Tech giants reap £ 1bn a year from UK news media, says top academic

News content created by British publishers generates around £ 1billion in UK revenue for Google and Facebook every year, a leading academic has found.

Professor Matthew Elliott from Cambridge University said both US tech giants relied on journalism to keep users engaged, which was crucial to their business models.

Yet, despite helping the platforms to earn at least £ 16billion every year in the UK, the media organizations that created the content received ‘little, if any’ compensation.

Any profits generated as a result of investing publishers should go into creating first-rate journalism rather than Google and Facebook, Professor Elliott said.

‘The fact that high-quality news content generates wider benefits to society makes this problem acute,’ he added.

News content is extremely important for digital platforms because it keeps users engaged and provides valuable data for online advertising, according to a new study

News content is extremely important for digital platforms because it keeps users engaged and provides valuable data for online advertising, according to a new study

Paul Zwillenberg, chief executive of the Daily Mail and General Trust, said yesterday that the Daily Mail has invested a lot in journalism and ‘deserves to be fairly rewarded’.

Speaking at the Deloitte and Enders Media and Telecoms Conference 2022, he criticized the ‘unfair’ deal, telling the audience: ‘The value of journalism in the UK – for newspapers, both regional and national, magazines and broadcasters – is about £ 1billion. . ‘

Not only should the content for payment be fair, he said, but it was also ‘important that the rules of engagement are clear’.

‘What do I mean by that? I mean algorithms that are fair, reasonable, and non-discriminatory. Free from bias and self-preference. ‘

The News Media Association, which represents UK national and regional papers, published the study.

It has led renewed calls for the Digital Markets Unit (DMU) to be given the powers it needs to level up the playing field between news publishers and online giants.

News content is extremely important for digital platforms because it keeps users engaged and provides valuable data for online advertising, the study said.

Entitled to the Value of Digital Platforms in the UK, it found around two thirds of Google search results in the UK showing up links to news articles.

It can appear through direct search queries or those that appear indirectly but capture the attention of the user and help give a better answer.

News content similarly benefits Facebook in keeping its users interested, which is critical to the social media giant’s business.

Its algorithms have been developed to maximize user engagement, which in turn enables it to sell more ads and collect more user data with which to target these ads.

Google earned £ 10.8billion and Facebook made £ 5.3billion in the UK in 2021, according to estimates based on company reporting.

News content is extremely important for digital platforms because it keeps users engaged and provides valuable data for online advertising, the study said.  Entitled to the Value of Digital Platforms in the UK, it found around two thirds of Google search results in the UK showing up links to news articles

News content is extremely important for digital platforms because it keeps users engaged and provides valuable data for online advertising, the study said.
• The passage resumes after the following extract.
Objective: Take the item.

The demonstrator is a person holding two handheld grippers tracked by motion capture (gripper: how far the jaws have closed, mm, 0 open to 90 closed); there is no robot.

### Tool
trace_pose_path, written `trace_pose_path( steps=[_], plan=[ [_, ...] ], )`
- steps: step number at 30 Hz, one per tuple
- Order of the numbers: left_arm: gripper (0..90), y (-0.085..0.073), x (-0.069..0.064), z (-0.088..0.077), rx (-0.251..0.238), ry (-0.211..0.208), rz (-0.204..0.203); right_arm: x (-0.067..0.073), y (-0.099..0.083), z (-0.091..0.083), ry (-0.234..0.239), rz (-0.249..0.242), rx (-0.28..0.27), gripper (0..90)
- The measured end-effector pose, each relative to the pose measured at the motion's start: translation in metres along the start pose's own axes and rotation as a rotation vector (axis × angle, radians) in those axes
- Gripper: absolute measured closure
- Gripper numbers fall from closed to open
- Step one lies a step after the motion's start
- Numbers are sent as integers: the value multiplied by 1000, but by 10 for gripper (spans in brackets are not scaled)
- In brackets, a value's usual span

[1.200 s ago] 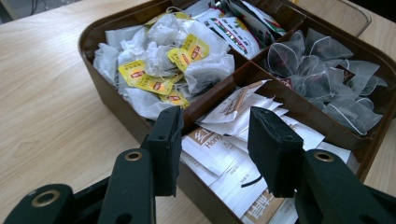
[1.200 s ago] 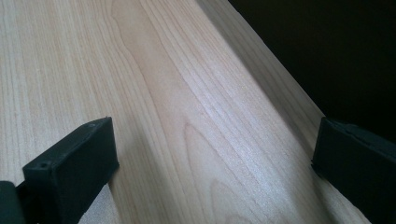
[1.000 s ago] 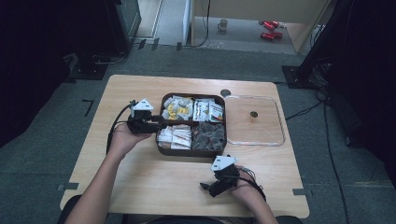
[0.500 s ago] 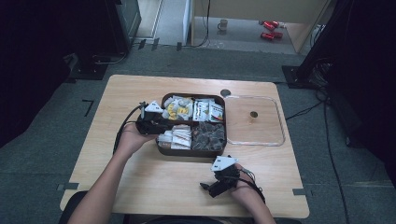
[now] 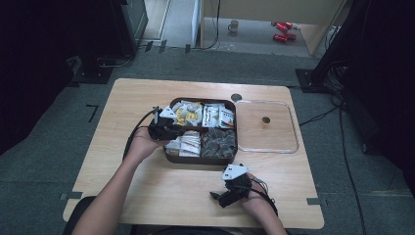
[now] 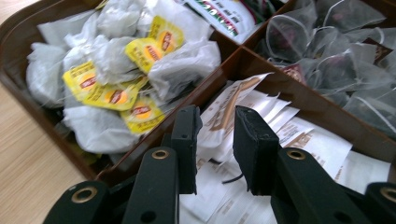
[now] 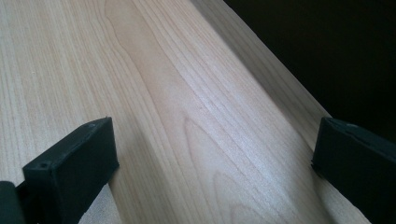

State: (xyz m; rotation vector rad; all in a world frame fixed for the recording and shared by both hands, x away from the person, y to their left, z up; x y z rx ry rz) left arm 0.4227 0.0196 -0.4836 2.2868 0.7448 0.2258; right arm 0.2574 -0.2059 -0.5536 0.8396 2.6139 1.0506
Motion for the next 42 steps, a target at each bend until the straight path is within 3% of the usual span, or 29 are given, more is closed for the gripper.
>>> trace_pose_path(
  steps=[4, 9, 16, 32, 42],
  plan=[
    [710, 0, -2, 6, 28, 11, 28, 1, -1, -1, -5, 5, 0, 0],
    [730, 0, -1, 11, 53, 20, 25, 2, -2, -2, -7, 9, 0, 0],
    [863, 0, -3, 13, 81, 38, 60, 2, -3, -3, -9, 8, 1, 0],
    [895, 1, 2, -6, -2, 6, 13, 2, -3, -3, -7, 8, 1, 0],
    [896, -3, 6, -20, -30, -18, -26, 2, -2, -2, 4, -2, 1, 0]
  ],
)
Point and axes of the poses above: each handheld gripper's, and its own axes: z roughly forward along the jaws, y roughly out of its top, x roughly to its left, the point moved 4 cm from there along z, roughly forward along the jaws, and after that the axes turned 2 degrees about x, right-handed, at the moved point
Entitled to the Value of Digital Platforms in the UK, it found around two thirds of Google search results in the UK showing up links to news articles

But Professor Elliott said: ‘They share little, if any, of these revenues with the publishers whose news content they rely on.

By considering how much revenue Google and Facebook might gain if news content were withheld, it is estimated that the value of the news to the platform is about £ 1billion a year.

‘If the public is to continue to be served with high-quality news, the benefits from investing in journalism made by news publishers should accrue to them, not Google and Facebook.’

The draft Digital Markets, Competition and Consumer Bill were announced earlier this week at The Queen’s Speech.

It will empower the DMU to comply with codes of force tech giants – or face fines up to 10 per cent of annual turnover.

Mr Zwillenberg said: ‘It is now firmly on the agenda and we are now at a point where it can open a new chapter and actually discuss what is a fair and level playing field.’

Meta said Facebook’s New Feed in 2021 sent over 180 billion clicks to news publishers at no charge to them, with an additional traffic worth an estimated £ 7.4bn.

A spokeswoman also highlighted the investments it made in journalism, including the £ 12.5m in the Community News Project, a partnership with the NCTJ to help local newsrooms and improve diversity.